Note: The providerHints.kubernetes.service section is optional. If omitted, the SP uses its configured defaults.

Response: Returns 201 Created with the following payload. The status is set to PENDING after the resource is created.

Example Response Payload:

{
  "requestId": "123e4567-e89b-12d3-a456-426614174000",
  "name": "web-app",
  "status": "PENDING",
  "metadata": {
    "namespace": "production"
  },
  "service": {
    "clusterIP": "10.96.45.12",
    "type": "LoadBalancer",
    "ports": [
      { "port": 8080, "targetPort": 8080, "protocol": "TCP" },
      { "port": 9090, "targetPort": 9090, "protocol": "TCP" }
    ]
  }
}

Note: The service field is included only when a Service is created. If Service creation is disabled, this field is omitted from the response. The service.ports array reflects all ports from the request’s network.ports[], confirming that a single Service exposes all container ports. The metadata.namespace field reflects the namespace configured in the SP configuration file where the resources were created.

Error Handling:

400 Bad Request: Invalid request payload or missing required fields
409 Conflict: Deployment with the same metadata.name already exists in the configured namespace
500 Internal Server Error: Unexpected error during resource creation

GET /api/v1alpha1/containers

Description: List all container instances with pagination support.

Query Parameters:

max_page_size (optional): Maximum number of resources to return in a single page. Default: 50.
page_token (optional): Token indicating the starting point for the page.

Process Flow:

Handler receives GET request with optional pagination parameters.
Calls ListContainersFromCluster() with pagination context.
Returns fully-populated container resources per AEP-132.
Response includes pagination metadata (next_page_token).

Example Response Payload:

{
  "results": [
    {
      "requestId": "696511df-1fcb-4f66-8ad5-aeb828f383a0",
      "name": "web-app",
      "status": "RUNNING",
      "ip": "10.244.0.25",
      "ports": [
        { "containerPort": 8080, "hostPort": 30080 },
        { "containerPort": 9090, "hostPort": 30090 }
      ],
      "metadata": {
        "namespace": "production"
      },
      "service": {
        "clusterIP": "10.96.45.12",
        "type": "LoadBalancer",
        "externalIP": "34.123.45.67",
        "ports": [
          { "port": 8080, "targetPort": 8080, "protocol": "TCP" },
          { "port": 9090, "targetPort": 9090, "protocol": "TCP" }
        ]
      }
    },
    {
      "requestId": "c66be104-eea3-4246-975c-e6cc9b32d74d",
      "name": "api-gateway",
      "status": "FAILED",
      "ip": "10.244.0.26",
      "ports": [{ "containerPort": 3000, "hostPort": 30300 }],
      "metadata": {
        "namespace": "production"
      },
      "service": {
        "clusterIP": "10.96.45.13",
        "type": "ClusterIP",
        "ports": [{ "port": 3000, "targetPort": 3000, "protocol": "TCP" }]
      }
    },
    {
      "requestId": "08aa81d1-a0d2-4d5f-a4df-b80addf07781",
      "name": "worker-service",
      "status": "PENDING",
      "ip": "",
      "ports": [],
      "metadata": {
        "namespace": "production"
      }
    }
  ],
  "next_page_token": "a1b2c3d4e5f6"
}

Note: The response includes fully-populated resources as required by AEP-132. Each container instance includes all available fields (id, name, status, ip, ports, metadata, service) to match the detail level of the GET single resource endpoint.
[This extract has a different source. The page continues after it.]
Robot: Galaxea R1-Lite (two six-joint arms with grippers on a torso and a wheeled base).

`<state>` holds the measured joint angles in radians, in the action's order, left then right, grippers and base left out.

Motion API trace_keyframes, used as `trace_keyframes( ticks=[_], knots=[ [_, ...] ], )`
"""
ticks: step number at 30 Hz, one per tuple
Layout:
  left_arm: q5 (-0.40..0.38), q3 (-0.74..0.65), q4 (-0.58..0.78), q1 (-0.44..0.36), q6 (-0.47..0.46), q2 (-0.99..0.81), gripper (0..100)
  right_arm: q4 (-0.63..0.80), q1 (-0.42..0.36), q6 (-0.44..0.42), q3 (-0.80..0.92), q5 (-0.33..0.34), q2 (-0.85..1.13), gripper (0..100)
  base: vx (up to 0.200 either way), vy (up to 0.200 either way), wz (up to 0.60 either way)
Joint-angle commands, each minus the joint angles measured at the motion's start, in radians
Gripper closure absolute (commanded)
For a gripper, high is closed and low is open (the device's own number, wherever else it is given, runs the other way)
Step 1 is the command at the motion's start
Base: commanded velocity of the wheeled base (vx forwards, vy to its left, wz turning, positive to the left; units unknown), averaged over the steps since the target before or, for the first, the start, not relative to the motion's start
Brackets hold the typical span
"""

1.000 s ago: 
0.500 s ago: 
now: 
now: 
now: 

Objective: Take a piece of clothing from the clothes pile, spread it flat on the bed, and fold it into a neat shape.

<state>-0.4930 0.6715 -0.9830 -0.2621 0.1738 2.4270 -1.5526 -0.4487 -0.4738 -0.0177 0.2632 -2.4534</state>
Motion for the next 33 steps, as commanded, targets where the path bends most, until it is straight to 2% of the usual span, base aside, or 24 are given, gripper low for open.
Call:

The service field is omitted for containers where Service creation was disabled. The externalIP field is included only for LoadBalancer type Services when an external IP has been assigned.

Error Handling:

400 Bad Request: Invalid pagination parameters
500 Internal Server Error: Unexpected error querying Kubernetes API

GET /api/v1alpha1/containers/{containerId}

Description: Get a specific container instance.

Process Flow:

Handler receives GET request with containerId path parameter.
Calls GetContainerFromCluster(containerId).
Cluster lookup: Query Kubernetes API for Deployment with matching dcm-instance-id label.
Pod details: Query Pod for runtime information. Extract IP address from Pod status. Extract current phase (Running, Pending, etc.).
Service details: Query Service with matching dcm-instance-id label. Extract clusterIP, type, and externalIP (if applicable).
Response payload: Return complete container instance object.

Example Response Payload:

{
  "requestId": "123e4567-e89b-12d3-a456-426614174000",
  "name": "web-app",
  "status": "RUNNING",
  "ip": "10.244.0.25",
  "ports": [
    { "containerPort": 8080, "hostPort": 30080 },
    { "containerPort": 9090, "hostPort": 30090 }
  ],
  "metadata": {
    "namespace": "production"
  },
  "service": {
    "clusterIP": "10.96.45.12",
    "type": "LoadBalancer",
    "externalIP": "34.123.45.67",
    "ports": [
      { "port": 8080, "targetPort": 8080, "protocol": "TCP" },
      { "port": 9090, "targetPort": 9090, "protocol": "TCP" }
    ]
  }
}

Note: The payload above is only an example. This will be updated when the schema contract is finalized by DCM. The service field is omitted when no Service was created for the container. The service.ports array shows all ports exposed by the single Service created for this container.

Error Handling:

404 Not Found: Container with the specified containerId does not exist
500 Internal Server Error: Unexpected error querying Kubernetes API

DELETE /api/v1alpha1/containers/{containerId}

Description: Delete a container instance.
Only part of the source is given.